You might be asking, what’s so special about Fulshear? Fulshear, Texas has seen some of the largest growth in population in recent years. In just a decade the city has gone from a tiny population of 1,134 to over 16,000 in 2021. Given its proximity to Houston, this shouldn’t be surprising, however, that proximity may explain a statistical anomaly in the data.

Fulshear’s county, Fort Bend County, has reported over 600 DWI cases every year for the last four years (with a high of 787 in 2018, the data ends in 2019). If you’re one of the newcomers to Texas you’ll want to get acquainted with the laws and terminology of the state.

DWI vs DUI in Texas

Different states use DWI and DUI differently which is annoying because of the laws put in place at the state level. Therefore you need to forget what you think you may know about what the terms mean. In Texas, DWI is the more common offense and applies to anyone drinking while intoxicated (usually from alcohol). DUI is used to talk about when minors in the state are caught driving under the influence.

Penalties for a DWI in Fulshear

The penalty for a first-time offender arrested, charged, and convicted of a DWI in Fulshear is up to 72 hours in a holding cell and a fine of up to $2,000 (assuming no one was harmed and you didn’t resist arrest). Additionally, your license can be suspended for 90 days.

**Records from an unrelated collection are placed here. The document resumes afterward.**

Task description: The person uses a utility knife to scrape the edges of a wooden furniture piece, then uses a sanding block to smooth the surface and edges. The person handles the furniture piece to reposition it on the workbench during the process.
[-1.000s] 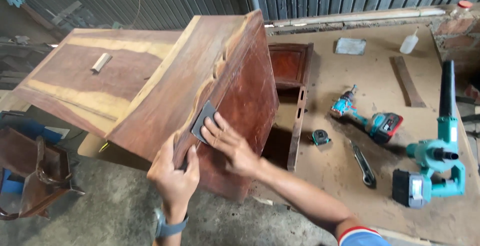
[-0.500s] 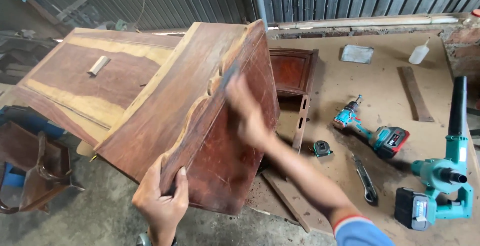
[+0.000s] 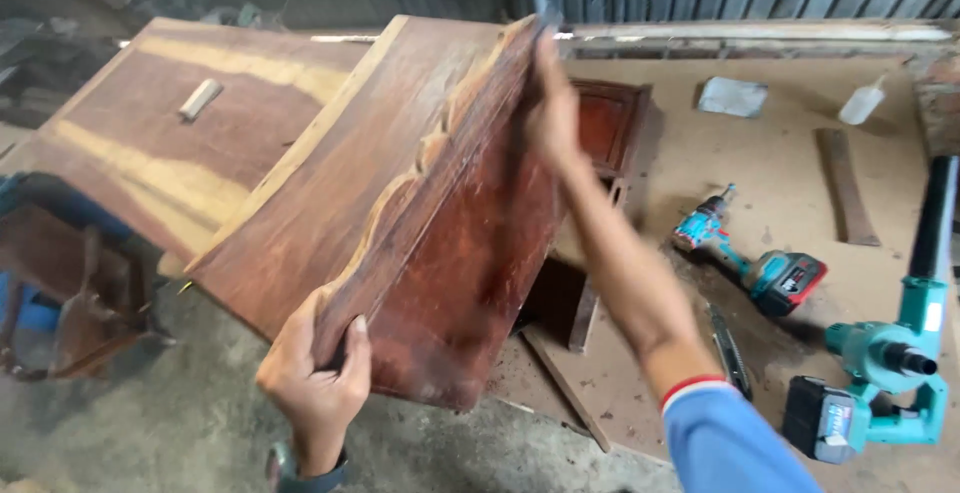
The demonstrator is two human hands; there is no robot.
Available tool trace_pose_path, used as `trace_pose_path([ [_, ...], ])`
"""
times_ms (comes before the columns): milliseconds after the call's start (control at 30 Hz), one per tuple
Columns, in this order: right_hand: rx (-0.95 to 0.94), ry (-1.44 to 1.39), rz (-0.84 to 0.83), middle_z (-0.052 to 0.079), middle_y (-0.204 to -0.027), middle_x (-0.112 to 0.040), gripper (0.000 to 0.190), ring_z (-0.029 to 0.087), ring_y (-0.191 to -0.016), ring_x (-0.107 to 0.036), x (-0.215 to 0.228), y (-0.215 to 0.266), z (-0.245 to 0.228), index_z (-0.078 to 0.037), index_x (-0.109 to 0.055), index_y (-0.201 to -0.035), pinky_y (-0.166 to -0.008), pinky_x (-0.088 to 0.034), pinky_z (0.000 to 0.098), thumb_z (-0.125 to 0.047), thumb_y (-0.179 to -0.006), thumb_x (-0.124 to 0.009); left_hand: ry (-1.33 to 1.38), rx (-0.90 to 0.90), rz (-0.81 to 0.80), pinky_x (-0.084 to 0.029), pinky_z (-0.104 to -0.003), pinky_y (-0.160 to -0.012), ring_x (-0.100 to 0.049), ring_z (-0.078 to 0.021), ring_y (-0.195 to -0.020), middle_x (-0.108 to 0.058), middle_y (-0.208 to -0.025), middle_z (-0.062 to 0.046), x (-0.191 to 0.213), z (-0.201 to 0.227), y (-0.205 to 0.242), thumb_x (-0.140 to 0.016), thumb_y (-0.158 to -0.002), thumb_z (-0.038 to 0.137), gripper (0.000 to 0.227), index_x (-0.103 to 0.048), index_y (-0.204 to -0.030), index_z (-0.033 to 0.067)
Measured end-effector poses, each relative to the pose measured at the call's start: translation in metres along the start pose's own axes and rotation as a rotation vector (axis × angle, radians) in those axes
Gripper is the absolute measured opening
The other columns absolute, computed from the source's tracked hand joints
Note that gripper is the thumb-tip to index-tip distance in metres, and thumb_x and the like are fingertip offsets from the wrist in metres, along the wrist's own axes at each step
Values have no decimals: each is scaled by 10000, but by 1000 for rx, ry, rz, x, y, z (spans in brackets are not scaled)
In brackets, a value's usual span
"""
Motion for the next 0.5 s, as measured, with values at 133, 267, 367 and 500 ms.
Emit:
trace_pose_path([
  [133, -33, 358, -11, 131, -1643, -310, 647, 272, -1487, -363, -42, 19, -42, -122, -230, -1603, -1217, -277, 361, -259, -1015, -460, 88, 38, 9, -569, -323, -832, -726, -230, -926, -752, -1093, -86, 3, 6, -6, -751, -873, 71, 338, -709, -1201, 1],
  [267, 275, 710, -412, 199, -1705, -175, 1106, 382, -1618, -122, -54, 134, -27, -31, -213, -1627, -1363, -101, 505, 248, -560, -299, 99, 52, 40, -574, -328, -872, -732, -239, -959, -756, -1104, -103, 1, 5, -3, -772, -856, 49, 351, -715, -1199, 1],
  [367, -235, -151, -11, 122, -1702, -78, 682, 226, -1593, -87, -40, 42, -21, -18, -147, -1596, -1309, -79, 382, -433, -1077, -302, 60, 66, 56, -572, -353, -865, -734, -269, -952, -756, -1101, -140, 0, 3, -1, -791, -850, 56, 368, -722, -1203, -20],
  [500, 88, 803, -67, 133, -1682, -225, 876, 345, -1577, -211, -15, -4, -16, -271, -217, -1622, -1296, -166, 389, 178, -893, -403, 34, 46, 47, -565, -351, -837, -725, -263, -909, -754, -1070, -138, 2, 8, -6, -789, -865, 63, 359, -722, -1206, -24],
])
Point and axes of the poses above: each hand's wrist, its own y-axis away from the middle knuckle, its own x-axis out of the back of the hand, z = x × y, the point moved 6 cm from there along -y, towards the middle knuckle
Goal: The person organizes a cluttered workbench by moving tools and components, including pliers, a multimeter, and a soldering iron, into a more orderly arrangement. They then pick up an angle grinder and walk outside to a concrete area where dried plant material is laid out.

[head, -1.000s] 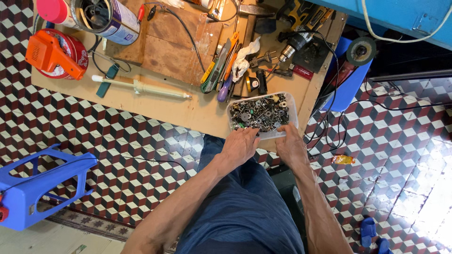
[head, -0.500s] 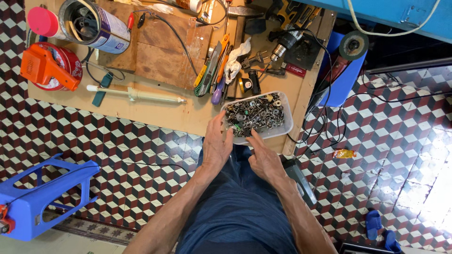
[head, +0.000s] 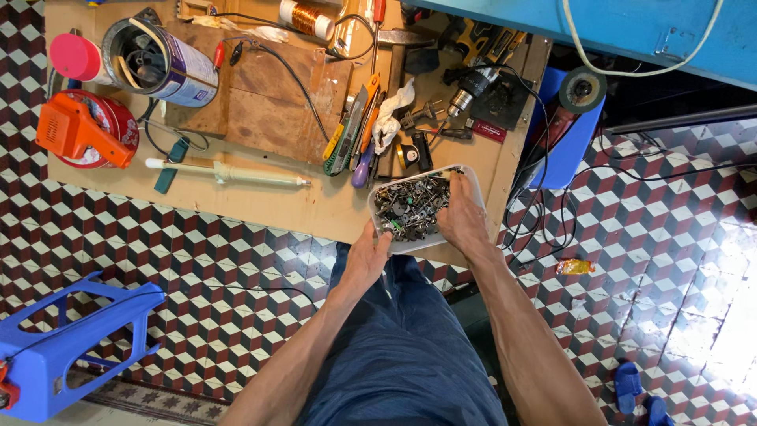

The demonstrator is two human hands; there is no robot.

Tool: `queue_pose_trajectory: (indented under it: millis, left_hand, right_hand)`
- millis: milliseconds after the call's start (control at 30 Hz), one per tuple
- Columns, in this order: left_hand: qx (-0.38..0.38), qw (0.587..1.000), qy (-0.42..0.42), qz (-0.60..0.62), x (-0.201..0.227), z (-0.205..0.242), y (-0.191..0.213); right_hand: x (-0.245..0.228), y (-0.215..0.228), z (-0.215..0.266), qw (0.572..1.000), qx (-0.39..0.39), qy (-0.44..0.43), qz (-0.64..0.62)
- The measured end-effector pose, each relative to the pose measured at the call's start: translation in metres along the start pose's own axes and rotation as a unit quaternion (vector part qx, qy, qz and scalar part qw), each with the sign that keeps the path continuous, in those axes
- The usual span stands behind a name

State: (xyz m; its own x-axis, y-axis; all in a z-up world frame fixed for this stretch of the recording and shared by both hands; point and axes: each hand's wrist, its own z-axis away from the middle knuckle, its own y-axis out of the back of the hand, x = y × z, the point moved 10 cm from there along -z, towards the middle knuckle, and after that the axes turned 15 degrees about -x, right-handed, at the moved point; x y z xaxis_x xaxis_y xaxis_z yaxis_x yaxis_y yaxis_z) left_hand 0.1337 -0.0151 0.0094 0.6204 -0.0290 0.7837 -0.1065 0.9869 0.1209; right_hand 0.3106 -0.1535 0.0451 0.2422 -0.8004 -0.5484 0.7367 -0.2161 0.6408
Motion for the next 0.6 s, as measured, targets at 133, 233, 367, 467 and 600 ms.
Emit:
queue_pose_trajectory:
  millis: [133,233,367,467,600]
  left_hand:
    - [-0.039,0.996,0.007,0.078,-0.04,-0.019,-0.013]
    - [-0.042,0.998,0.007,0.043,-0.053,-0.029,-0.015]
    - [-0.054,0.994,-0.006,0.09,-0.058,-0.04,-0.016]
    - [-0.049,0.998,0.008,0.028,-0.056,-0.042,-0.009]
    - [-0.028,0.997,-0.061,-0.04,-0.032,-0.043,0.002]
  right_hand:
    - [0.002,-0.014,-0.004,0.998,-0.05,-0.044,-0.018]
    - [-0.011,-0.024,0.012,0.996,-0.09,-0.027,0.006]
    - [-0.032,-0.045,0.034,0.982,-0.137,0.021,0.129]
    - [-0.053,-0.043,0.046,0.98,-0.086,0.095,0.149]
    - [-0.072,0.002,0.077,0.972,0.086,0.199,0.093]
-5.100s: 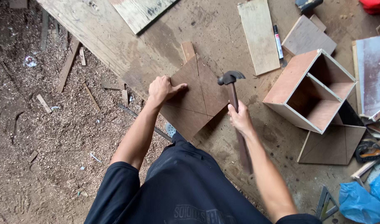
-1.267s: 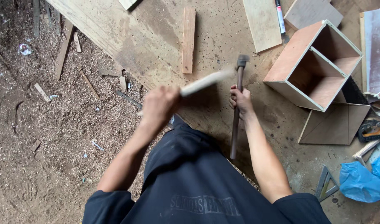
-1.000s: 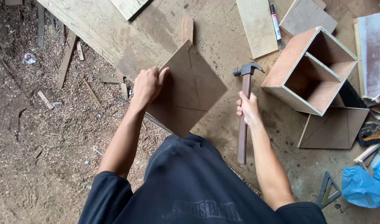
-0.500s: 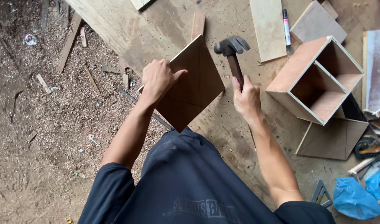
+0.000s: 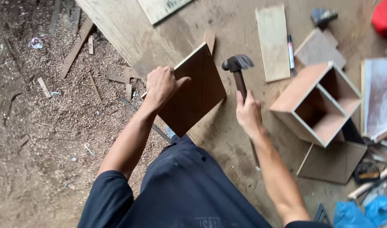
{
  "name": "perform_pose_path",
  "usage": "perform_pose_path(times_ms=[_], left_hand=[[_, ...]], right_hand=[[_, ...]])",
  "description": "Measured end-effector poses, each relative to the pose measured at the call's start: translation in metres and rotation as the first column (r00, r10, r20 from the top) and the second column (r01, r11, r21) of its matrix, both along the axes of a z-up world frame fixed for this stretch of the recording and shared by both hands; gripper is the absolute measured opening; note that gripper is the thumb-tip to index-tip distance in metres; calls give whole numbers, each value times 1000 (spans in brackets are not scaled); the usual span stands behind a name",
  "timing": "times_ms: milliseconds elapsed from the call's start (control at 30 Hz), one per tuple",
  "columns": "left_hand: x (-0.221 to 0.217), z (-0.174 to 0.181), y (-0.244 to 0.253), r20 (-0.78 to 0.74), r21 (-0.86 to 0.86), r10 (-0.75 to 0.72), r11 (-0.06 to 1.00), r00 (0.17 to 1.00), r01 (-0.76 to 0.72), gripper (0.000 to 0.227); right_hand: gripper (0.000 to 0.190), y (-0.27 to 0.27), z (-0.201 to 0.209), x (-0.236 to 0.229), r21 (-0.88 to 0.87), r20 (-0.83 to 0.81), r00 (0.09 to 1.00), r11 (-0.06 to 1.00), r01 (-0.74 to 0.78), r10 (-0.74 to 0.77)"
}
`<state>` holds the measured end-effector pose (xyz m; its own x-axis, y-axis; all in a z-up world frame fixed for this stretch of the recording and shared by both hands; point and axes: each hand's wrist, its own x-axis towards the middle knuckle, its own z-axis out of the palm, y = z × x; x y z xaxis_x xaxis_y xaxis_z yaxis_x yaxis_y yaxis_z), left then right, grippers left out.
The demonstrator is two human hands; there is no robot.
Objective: The person uses a hammer to drive nails into a square wooden board with diagonal lines, repeatedly lifting and repositioning the board. A partially assembled wooden box sits nearby on the workbench.
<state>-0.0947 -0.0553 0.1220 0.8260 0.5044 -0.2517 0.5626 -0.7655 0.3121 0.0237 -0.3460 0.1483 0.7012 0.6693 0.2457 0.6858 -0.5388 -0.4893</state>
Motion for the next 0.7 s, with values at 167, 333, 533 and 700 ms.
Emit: perform_pose_path(times_ms=[167, 333, 533, 700], left_hand=[[5, -4, -6, 87, 26, -10, 1000, 996, 8, 77], [3, 2, -7, 96, -11, -5, 1000, 995, 6, 73], [-10, -15, 0, 53, -21, 5, 1000, 999, -4, 79], [-14, -44, 25, 135, -116, 80, 991, 988, -65, 82]], right_hand=[[26, 28, 17, 4, 155, -92, 995, 988, -10, 25], [31, 39, 26, 22, -393, -425, 882, 919, 22, -203], [33, 19, 28, 23, -295, -290, 939, 951, 93, -182], [39, 44, 41, 24, 52, -383, 923, 996, 73, -47]])
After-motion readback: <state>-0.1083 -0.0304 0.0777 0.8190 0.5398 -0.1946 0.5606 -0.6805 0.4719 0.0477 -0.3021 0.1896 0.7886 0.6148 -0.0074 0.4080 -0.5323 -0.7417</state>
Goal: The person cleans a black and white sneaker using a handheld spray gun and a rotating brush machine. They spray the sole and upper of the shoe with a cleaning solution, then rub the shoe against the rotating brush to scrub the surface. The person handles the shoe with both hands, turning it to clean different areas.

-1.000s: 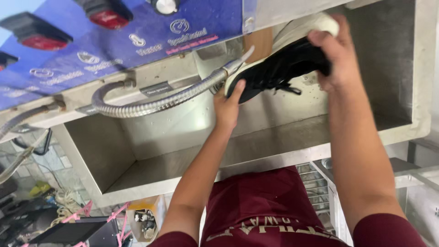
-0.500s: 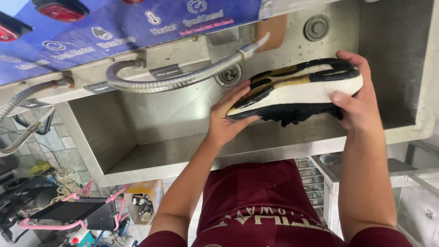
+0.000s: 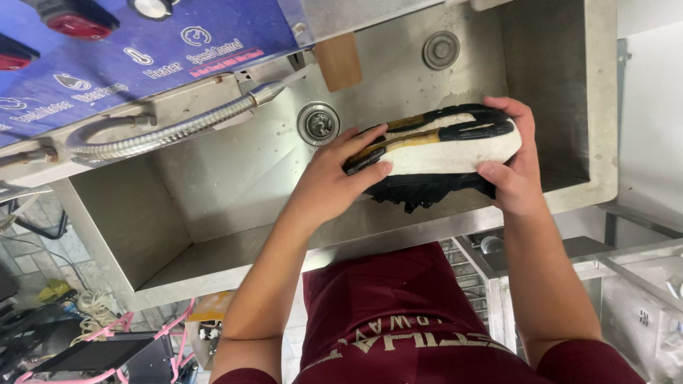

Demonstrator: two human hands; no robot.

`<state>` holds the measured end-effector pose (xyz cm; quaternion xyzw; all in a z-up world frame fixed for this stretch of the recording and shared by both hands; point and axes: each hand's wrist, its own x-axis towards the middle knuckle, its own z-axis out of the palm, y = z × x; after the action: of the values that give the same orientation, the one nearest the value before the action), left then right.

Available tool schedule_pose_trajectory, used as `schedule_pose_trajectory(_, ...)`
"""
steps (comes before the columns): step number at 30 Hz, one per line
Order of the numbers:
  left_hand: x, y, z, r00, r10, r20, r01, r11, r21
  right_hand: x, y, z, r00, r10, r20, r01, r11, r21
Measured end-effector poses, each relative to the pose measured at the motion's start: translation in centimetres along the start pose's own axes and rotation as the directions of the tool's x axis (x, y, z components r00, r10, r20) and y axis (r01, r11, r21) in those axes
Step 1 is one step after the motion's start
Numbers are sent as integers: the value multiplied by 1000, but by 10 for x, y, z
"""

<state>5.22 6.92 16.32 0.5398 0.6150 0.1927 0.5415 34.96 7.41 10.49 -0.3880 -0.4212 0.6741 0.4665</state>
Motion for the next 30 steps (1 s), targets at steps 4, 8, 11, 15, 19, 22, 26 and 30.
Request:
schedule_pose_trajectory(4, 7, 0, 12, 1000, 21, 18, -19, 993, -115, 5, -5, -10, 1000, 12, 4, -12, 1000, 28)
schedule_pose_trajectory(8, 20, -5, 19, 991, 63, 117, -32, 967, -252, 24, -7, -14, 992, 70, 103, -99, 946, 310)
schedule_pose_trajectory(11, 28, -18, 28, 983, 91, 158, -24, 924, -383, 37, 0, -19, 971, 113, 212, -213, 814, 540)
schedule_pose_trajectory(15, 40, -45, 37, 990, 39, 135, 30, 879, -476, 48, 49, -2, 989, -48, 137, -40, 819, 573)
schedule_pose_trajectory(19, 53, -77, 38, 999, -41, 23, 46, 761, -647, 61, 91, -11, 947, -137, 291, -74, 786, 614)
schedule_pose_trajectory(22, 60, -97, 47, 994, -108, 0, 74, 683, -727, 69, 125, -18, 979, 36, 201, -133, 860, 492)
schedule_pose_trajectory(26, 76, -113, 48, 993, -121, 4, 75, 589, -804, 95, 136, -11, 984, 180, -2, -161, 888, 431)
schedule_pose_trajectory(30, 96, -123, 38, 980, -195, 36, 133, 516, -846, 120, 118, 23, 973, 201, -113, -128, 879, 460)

A second offense is still a misdemeanor in the state but an elevated one. A second-time offender can expect a fine of up to $4,000 and the potential that your license is suspended for up to 2 years. This is the minimum in the State of Texas for a second-time offender. However, it’s important to note that an attorney may be able to have your charge reduced and therefore avoid minimum sentencing requirements.

Does Texas Require Ignition Interlock Devices?

Yes. Depending on the offense in question, whether it is your first or second offense, and how close the second offense was to the first offense, the judge may require you to have an ignition interlock device installed in your vehicle. These devices prevent the car from starting unless you pass a breathalyzer test.

An example of such a device can be seen below. Avoiding debates about whether it’s an intrusion of one’s freedom if the judge requires you to have such a device installed then the costs for doing so are on you. Furthermore, this sentence also comes with the requirement that you do not operate any vehicle that does not have an ignition interlock device installed on the vehicle.